Laryngitis - Inflammation of the larynx

Laryngotracheitis - Inflammation of the larynx, trachea, and subglottic area

Tracheitis - Inflammation of the trachea and subglottic area

URIs involve direct invasion of the mucosa lining the upper airway. Person-to-person spread of viruses accounts for most URIs. Patients with bacterial infections may present in similar fashion, or they may present with a superinfection of a viral URI. Inoculation by bacteria or viruses begins when secretions are transferred by touching a hand exposed to pathogens to the nose or mouth or by directly inhaling respiratory droplets from an infected person who is coughing or sneezing.

After inoculation, viruses and bacteria encounter several barriers, including physical, mechanical, humoral (circulating in the blood stream), and cellular immune defenses. Hair lining the nose filters and traps some pathogens. Mucus coats much of the upper respiratory tract, trapping potential invaders. The angle resulting from the junction of the posterior nose to the pharynx causes large particles to impinge on the back of the throat. Ciliated cells lower in the respiratory tract trap and transport pathogens up to the pharynx, where they are then swallowed into the stomach.

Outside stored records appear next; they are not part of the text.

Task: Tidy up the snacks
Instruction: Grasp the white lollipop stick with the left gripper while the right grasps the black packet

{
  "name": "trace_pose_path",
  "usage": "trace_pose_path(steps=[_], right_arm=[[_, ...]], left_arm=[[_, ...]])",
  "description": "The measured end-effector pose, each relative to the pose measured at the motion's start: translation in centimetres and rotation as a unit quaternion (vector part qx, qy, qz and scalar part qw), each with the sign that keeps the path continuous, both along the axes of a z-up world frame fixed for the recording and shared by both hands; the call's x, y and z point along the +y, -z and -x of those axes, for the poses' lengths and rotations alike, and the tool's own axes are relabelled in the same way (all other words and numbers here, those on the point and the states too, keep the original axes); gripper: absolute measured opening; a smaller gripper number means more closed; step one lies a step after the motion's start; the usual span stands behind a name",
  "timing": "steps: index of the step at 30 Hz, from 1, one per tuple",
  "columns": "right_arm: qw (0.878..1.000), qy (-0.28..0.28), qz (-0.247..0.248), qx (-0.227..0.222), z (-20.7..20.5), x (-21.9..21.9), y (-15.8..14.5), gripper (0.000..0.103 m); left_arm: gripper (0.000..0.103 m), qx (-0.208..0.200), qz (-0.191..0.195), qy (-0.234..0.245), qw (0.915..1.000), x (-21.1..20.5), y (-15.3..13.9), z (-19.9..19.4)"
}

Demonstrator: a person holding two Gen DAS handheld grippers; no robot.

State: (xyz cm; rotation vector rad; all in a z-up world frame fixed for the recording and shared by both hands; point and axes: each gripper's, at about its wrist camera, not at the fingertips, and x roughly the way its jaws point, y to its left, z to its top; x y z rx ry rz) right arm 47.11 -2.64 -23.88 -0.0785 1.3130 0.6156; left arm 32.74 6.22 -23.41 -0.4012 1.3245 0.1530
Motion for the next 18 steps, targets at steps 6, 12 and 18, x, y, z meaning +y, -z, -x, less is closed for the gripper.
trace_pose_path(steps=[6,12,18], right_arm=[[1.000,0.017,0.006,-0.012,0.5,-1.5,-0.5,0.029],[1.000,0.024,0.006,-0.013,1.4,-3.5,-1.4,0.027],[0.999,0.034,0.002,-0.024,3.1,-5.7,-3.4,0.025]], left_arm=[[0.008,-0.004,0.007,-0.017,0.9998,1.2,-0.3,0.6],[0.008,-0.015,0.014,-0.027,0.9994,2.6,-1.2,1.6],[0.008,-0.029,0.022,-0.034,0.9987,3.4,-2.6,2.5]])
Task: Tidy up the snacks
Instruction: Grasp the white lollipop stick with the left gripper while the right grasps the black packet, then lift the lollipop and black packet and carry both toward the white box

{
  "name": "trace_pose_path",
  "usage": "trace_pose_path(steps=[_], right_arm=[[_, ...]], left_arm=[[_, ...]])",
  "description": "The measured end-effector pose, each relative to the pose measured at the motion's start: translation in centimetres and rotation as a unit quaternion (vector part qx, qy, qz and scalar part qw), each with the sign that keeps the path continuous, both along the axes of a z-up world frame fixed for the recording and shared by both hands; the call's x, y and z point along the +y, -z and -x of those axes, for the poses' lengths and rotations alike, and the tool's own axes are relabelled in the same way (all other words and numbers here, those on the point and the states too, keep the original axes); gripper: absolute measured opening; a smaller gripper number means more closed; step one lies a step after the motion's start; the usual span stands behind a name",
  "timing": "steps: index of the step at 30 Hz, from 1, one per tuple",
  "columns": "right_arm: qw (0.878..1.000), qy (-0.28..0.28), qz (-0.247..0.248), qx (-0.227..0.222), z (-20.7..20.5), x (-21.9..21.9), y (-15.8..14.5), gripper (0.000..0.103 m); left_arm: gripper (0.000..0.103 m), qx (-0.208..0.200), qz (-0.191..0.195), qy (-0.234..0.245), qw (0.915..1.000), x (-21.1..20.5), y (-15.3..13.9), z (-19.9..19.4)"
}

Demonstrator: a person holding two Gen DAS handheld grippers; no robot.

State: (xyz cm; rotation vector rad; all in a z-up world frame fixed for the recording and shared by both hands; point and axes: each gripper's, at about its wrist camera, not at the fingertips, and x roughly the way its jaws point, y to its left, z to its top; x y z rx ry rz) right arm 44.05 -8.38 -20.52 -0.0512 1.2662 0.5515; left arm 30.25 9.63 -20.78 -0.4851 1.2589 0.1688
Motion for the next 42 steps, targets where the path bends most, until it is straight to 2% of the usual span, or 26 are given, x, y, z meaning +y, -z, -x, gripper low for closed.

Adenoids and tonsils contain immune cells that respond to pathogens. Humoral immunity (immunoglobulin A) and cellular immunity act to reduce infections throughout the entire respiratory tract. Resident and recruited macrophages, monocytes, neutrophils, and eosinophilscoordinate to engulf and destroy invaders. A host of inflammatory cytokines mediates the immune response to invading pathogens. Normal nasopharyngeal flora, including various staphylococcal and streptococcal species, help defend against potential pathogens. Patients with suboptimal humoral and phagocytic immune function are at increased risk for contracting a URI, and they are at increased risk for a severe or prolonged course of disease.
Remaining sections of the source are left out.